In many cases, when you visit a doctor, you are given a prescription and told "try this, and let me know how it works". There is little art, no science with regards to healing. Take the drugs and hope your body heals.
Healthicine is the art and science of healthiness. After you leave the doctor's office, after you take the prescription, after you are 'healthy' according to the doctor (eg. not sick), you can still benefit from the art and science of healthiness.
This diagram shows the relationship between medicine and healthicine. Medicine is to the left of the red line of diagnosis. Once an illness is diagnosed, medical techniques are used in an attempt to treat the 'illness'. These technique is not always appropriate.
Some illnesses strike from external sources - bacteria, bullets, toxins and viruses.
But many illnesses are the result of declining healthiness. In these cases, a medicine is not the best solution, not an appropriate option.
Healthicine is the entire study of healthiness from perfect health to illness and death. Medicine is a small
subset of healthicine.
In most cases, medicine is not required.
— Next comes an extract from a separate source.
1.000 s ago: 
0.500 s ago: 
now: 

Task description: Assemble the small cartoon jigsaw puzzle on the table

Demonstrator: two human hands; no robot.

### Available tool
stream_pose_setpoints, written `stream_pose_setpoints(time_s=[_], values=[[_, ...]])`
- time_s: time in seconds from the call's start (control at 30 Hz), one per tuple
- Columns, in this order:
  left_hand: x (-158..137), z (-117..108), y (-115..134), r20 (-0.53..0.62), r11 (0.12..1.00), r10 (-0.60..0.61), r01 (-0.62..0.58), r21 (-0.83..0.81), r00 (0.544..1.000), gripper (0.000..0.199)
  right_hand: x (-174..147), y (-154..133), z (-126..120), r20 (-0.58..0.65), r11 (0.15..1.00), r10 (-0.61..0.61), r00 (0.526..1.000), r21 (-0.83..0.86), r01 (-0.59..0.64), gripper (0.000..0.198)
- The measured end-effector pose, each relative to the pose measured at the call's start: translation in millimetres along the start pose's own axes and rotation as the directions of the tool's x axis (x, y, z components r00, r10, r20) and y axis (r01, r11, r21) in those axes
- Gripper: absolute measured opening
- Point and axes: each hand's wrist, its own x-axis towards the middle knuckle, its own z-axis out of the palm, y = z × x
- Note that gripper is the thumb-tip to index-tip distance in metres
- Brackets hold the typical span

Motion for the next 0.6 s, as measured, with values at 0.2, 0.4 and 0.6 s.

Most of the time, you are not sick. But you can always be healthier. In many cases, medicine is not appropriate. Sometimes, when you are sick, it is because your health has deteriorated to the point where an illness is diagnosed. Medicines are constrained by diagnosis. Diagnosis is an artificial constraint designed to protect the interests of doctors, and marketed to protect the interests of patients.
It is clear that if your unhealthiness is to the right of the diagnostic threshold - you don't need medicines, you need healthicines. In many cases, when your health is to the left of the diagnostic threshold - healthicines are still the most effective approach. But healthicines are seldom prescribed for illness, just medicines.
Many fields of medicine, and many drug manufacturers, are trying to move the 'diagnostic threshold' to the right, so that drugs can be prescribed earlier. Attempts to 'find cancer earlier' are a common example. Moving the diagnostic threshold is presented as a 'preventative technique', but it often leads to an increase in 'false positive' diagnoses. It also leads to the use of drugs, when healthicines are required.
We need to examine the diagnostic threshold more scientifically. If an illness is really an unhealthiness - maybe the diagnostic threshold should move to the left for that illness. Or we need to examine treatment alternatives more scientifically. No matter where the diagnostic threshold resides, we need to study all of the alternatives, and continually test the most effective ones - not just the 'latest new drug'.
We use drugs to treat diagnosed illness.
We use healthicines to improve our healthiness. To reverse unhealthiness.
We need scientific studies of the differences between illness and unhealthiness. We need to choose the best alternative for every illness and unhealthiness, and keep improving our choices. We need the freedom to choose - and the ability to study and document choices and results.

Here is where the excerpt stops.